__Work required__. Using the records below, transcribe word for word the stretch from the line that contains "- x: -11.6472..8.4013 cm" through the line that contains "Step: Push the", both end lines included, and nothing else.

__Stored items__.

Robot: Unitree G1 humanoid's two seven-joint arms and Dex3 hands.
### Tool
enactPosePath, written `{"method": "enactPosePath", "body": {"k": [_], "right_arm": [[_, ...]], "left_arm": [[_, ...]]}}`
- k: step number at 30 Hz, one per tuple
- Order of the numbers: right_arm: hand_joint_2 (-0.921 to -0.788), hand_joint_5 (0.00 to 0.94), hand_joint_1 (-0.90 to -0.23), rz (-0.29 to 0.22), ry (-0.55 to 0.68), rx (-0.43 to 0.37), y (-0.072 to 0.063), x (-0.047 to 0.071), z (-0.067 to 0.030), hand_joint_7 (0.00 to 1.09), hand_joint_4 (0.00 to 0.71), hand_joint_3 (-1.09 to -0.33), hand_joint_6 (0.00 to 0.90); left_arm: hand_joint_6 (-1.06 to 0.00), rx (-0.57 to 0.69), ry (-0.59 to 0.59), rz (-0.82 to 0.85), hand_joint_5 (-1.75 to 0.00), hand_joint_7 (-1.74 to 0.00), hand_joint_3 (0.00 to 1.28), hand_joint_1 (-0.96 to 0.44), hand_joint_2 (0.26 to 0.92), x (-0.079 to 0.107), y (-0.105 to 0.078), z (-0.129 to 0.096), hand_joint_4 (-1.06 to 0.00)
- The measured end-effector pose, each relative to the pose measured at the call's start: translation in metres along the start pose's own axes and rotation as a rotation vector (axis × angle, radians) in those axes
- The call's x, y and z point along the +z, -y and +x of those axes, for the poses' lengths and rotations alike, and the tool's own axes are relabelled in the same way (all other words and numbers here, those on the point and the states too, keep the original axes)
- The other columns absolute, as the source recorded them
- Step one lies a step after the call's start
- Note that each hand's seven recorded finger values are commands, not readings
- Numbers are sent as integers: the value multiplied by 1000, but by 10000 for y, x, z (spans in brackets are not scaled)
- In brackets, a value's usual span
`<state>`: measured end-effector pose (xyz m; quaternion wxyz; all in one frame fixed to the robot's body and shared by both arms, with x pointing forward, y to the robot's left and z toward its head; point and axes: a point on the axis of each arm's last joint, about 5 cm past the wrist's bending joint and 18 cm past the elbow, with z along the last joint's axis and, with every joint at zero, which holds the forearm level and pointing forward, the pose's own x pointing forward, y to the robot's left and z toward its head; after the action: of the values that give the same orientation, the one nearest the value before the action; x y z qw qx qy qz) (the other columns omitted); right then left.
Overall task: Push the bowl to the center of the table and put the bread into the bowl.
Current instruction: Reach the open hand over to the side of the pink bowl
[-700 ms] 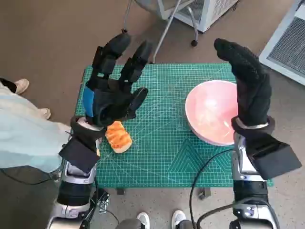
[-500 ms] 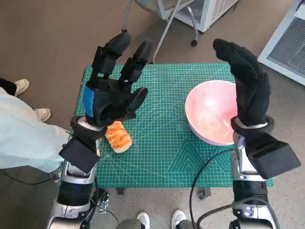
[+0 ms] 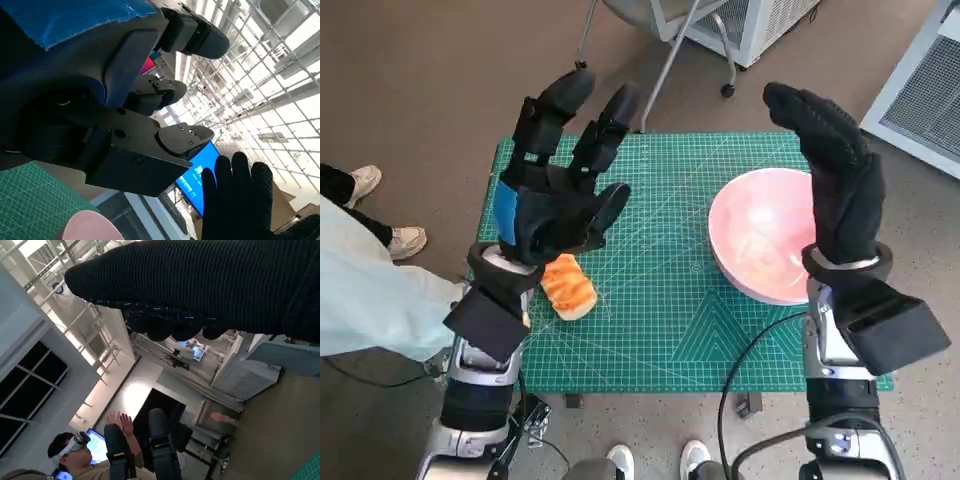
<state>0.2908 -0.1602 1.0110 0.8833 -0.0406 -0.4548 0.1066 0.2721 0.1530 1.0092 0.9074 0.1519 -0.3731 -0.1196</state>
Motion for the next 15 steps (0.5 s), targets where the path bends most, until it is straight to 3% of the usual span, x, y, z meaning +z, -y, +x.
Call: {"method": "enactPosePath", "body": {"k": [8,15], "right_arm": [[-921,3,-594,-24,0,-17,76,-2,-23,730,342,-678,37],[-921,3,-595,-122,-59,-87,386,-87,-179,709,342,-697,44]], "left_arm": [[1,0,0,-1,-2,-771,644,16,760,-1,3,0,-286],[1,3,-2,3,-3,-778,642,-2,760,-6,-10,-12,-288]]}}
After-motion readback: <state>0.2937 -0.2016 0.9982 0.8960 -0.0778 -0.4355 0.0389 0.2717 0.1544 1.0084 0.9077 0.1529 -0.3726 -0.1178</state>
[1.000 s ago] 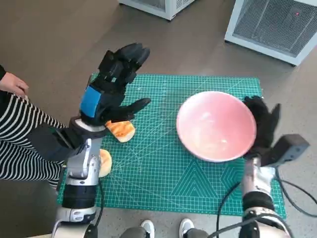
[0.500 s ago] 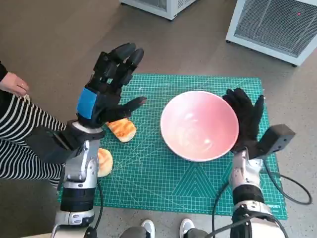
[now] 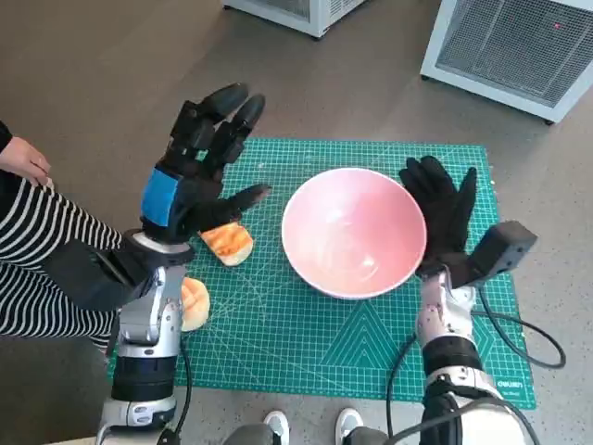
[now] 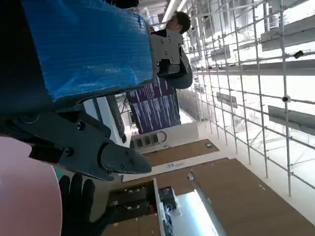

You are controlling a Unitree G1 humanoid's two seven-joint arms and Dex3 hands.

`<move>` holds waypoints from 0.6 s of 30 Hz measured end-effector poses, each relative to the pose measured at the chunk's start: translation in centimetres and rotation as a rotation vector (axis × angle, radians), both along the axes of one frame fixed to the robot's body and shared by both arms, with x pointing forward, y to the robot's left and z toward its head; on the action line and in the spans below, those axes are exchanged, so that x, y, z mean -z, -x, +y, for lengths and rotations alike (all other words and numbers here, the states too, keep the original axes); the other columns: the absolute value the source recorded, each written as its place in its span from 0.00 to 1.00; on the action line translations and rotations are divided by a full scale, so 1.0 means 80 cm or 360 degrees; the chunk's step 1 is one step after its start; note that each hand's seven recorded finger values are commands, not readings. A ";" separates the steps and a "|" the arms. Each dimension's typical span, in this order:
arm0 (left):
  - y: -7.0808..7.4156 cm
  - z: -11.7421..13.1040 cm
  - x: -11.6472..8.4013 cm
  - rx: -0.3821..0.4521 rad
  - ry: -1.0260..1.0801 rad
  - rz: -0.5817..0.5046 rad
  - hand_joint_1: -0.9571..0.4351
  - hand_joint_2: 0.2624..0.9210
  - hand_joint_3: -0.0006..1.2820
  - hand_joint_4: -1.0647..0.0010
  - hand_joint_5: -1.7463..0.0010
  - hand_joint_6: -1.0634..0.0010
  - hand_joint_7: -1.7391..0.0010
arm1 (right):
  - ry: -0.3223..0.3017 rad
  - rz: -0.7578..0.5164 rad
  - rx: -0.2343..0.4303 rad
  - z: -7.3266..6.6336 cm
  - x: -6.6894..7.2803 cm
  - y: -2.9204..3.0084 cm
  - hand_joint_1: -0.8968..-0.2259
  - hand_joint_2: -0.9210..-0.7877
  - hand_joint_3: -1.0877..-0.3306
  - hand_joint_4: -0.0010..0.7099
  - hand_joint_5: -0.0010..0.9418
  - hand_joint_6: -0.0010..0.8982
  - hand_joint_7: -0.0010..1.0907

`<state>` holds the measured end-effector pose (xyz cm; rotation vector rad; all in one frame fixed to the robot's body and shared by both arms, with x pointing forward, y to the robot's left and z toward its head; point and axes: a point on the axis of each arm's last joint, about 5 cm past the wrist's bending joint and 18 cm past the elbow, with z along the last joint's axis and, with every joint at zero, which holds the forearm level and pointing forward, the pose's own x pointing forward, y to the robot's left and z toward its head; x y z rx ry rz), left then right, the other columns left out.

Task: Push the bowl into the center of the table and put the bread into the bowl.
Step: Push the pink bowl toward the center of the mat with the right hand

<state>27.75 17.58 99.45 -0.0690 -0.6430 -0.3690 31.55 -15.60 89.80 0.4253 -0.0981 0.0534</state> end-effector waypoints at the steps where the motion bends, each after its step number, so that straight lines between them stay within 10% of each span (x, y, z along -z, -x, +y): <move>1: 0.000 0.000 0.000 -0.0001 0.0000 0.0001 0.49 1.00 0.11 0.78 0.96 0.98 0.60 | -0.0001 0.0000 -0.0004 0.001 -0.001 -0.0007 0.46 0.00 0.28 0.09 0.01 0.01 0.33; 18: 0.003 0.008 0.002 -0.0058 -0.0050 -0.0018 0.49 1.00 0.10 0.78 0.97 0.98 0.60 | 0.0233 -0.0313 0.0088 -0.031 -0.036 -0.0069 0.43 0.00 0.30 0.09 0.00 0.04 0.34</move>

__Result for this task__.
  - x: -11.6472..8.4013 cm
  - rx: -0.3821..0.4521 rad
  - ry: -1.0260..1.0801 rad
  - rz: -0.5817..0.5046 rad
  - hand_joint_1: -0.9571..0.4351
  - hand_joint_2: 0.2624..0.9210
  - hand_joint_3: -0.0006..1.2820
  - hand_joint_4: -1.0647..0.0010
  - hand_joint_5: -1.7463..0.0010
  - hand_joint_6: -1.0634..0.0010
  - hand_joint_7: -1.7391..0.0010
arm1 (right):
  - ry: -0.3223..0.3017 rad
  - rz: -0.7578..0.5164 rad
  - rx: -0.2343..0.4303 rad
  - z: -7.3266..6.6336 cm
  - x: -6.6894..7.2803 cm
  - y: -2.9204..3.0084 cm
  - hand_joint_1: -0.8968..-0.2259
  - hand_joint_2: -0.9210..-0.7877
  - hand_joint_3: -1.0877..-0.3306
  - hand_joint_4: -0.0010..0.7099
  - hand_joint_5: -0.0010..0.9418
  - hand_joint_6: -0.0010..0.8982
  - hand_joint_7: -0.0010..1.0907

`<state>` holds the measured end-effector pose (xyz cm; rotation vector rad; all in one frame fixed to the robot's body and shared by both arms, with x pointing forward, y to the robot's left and z toward its head; point and axes: a point on the axis of each arm's last joint, about 5 cm past the wrist's bending joint and 18 cm past the elbow, with z along the last joint's axis and, with every joint at zero, which holds the forearm level and pointing forward, the pose's own x pointing forward, y to the robot's left and z toward its head; x y z rx ry rz), left then right, the other columns left out.

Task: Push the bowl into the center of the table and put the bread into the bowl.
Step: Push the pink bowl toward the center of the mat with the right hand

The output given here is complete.